1. Le 12 juin 2015 à 10:06, par david En réponse à : Un génocide est un génocide
que c’est triste et grotesque, cette propension absurde des politiques à vouloir « juger » l’histoire, à vouloir se transformer en ce qu’ils ne seront jamais, c’est à dire des bouches de vérité (et c’est tant mieux, car la croyance en une vérité vraie en politique mène généralement à la dictature et au totalitarisme). Croyez le ou non, mais vote ou pas vote de reconnaissance, je continuerai, à l’instar des gens raisonnables, à écouter les historiens plutôt qu’un parlement, allemand ou autre, lorsque je souhaiterai avoir un avis sur tel ou tel événement historique. Étonnant non ?
2. Le 12 juin 2015 à 21:48, par Jean-Luc Lefèvre En réponse à : Un génocide est un génocide
Et vous aurez raison, David, de toujours accorder votre confiance aux historiens. Pas de politiquement correct en matière de recherche historique, ce qui agace les « politiques » ! Pas davantage de prescription en histoire, ce qui agace les juristes !

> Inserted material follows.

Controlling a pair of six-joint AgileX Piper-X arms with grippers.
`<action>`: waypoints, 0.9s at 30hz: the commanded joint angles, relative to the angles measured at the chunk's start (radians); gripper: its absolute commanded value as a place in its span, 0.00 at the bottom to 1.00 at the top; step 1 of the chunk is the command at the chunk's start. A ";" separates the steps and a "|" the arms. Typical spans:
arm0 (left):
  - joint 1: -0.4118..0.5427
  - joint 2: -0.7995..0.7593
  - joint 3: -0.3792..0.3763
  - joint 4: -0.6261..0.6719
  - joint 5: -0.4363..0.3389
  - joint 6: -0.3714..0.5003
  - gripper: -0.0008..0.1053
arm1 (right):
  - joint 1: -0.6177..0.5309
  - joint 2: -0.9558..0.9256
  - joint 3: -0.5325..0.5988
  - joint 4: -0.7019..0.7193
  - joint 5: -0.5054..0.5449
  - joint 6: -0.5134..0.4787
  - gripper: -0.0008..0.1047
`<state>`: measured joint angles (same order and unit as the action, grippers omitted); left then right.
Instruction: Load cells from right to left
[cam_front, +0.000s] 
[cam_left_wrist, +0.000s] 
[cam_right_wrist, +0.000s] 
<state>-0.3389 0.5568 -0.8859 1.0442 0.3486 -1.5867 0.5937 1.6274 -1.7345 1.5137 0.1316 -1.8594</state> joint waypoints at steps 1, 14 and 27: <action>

3. Le 19 juin 2015 à 20:54, par Henri En réponse à : Un génocide est un génocide
Certes, il n’est pas souhaitable que l’Histoire connaisse une version étatique officielle. Mais quelle autre solution, pour contrer un négationnisme organisé et financé par un autre État puissant, et peu scrupuleux ? Vous semblez croire que les historiens sont tous irréprochables ; néanmoins, certains se sont laissés influencer par ce négationnisme d’État, moyennant financement de leurs travaux de recherche... Finalement, les historiens sont comme les autres professions : il y en a des honnêtes, et des moins honnêtes.
4. Le 20 juin 2015 à 01:00, par Tony En réponse à : Un génocide est un génocide
Le génocide des Arméniens est reconnu par l’ensemble des historiens.... il ne manque plus qu’à la Turquie de se regarder dans un miroir !
5. Le 21 juin 2015 à 15:41, par tnemessiacne En réponse à : Un génocide est un génocide
@ Henri
Pour moi l’histoire est beaucoup trop spéculative, basé sur rien. On pense que l’on sait déjà tout mais les moindres choses simples sont noyés dans la spéculation. Je vais peut-être choquer mais en littérature et en histoire sur 40 livres il y en a 4 qui apportent quelque chose, pour la mémoire à long terme.
Il faudrait plus d’émulation saine. Et je suis d’accord dans les secteurs d’activités il y a des fourbes, mais l’excellence basé sur l’honnêteté permet de créer des universités plus honnêtes. Les enjeux européens c’est de créer une certaine concurrence entre universités, mais la concurrence actuelle de masse est faussée. Pourquoi ne pas créer des universités dans les sciences humaines de pointe mais en redéfinissant l’excellence. Pourquoi à l’école ne pas faire apprendre par coeur dix dates par mois au lieu de spéculer sur le changement des mentalités.
Pareil en anglais dix mots par mois sera plus simple pour avancer.
Et pourquoi, ne pas créer des boulots ouverts à tous pour écrire des articles, basés sur la redéfinition de l’excellence ou plutôt de la normalité. Avec une méthodologie claire. C’est également l’enjeux des classement internationaux basés sur les AAA, AA A+ ect...
D’ailleurs se serait intéressant de savoir quels sont les critères précis de ces classement.
Le travail universitaire de qualité, tout le monde peut le faire, il faut juste faire un certain effort pour citer les sources et les reformuler.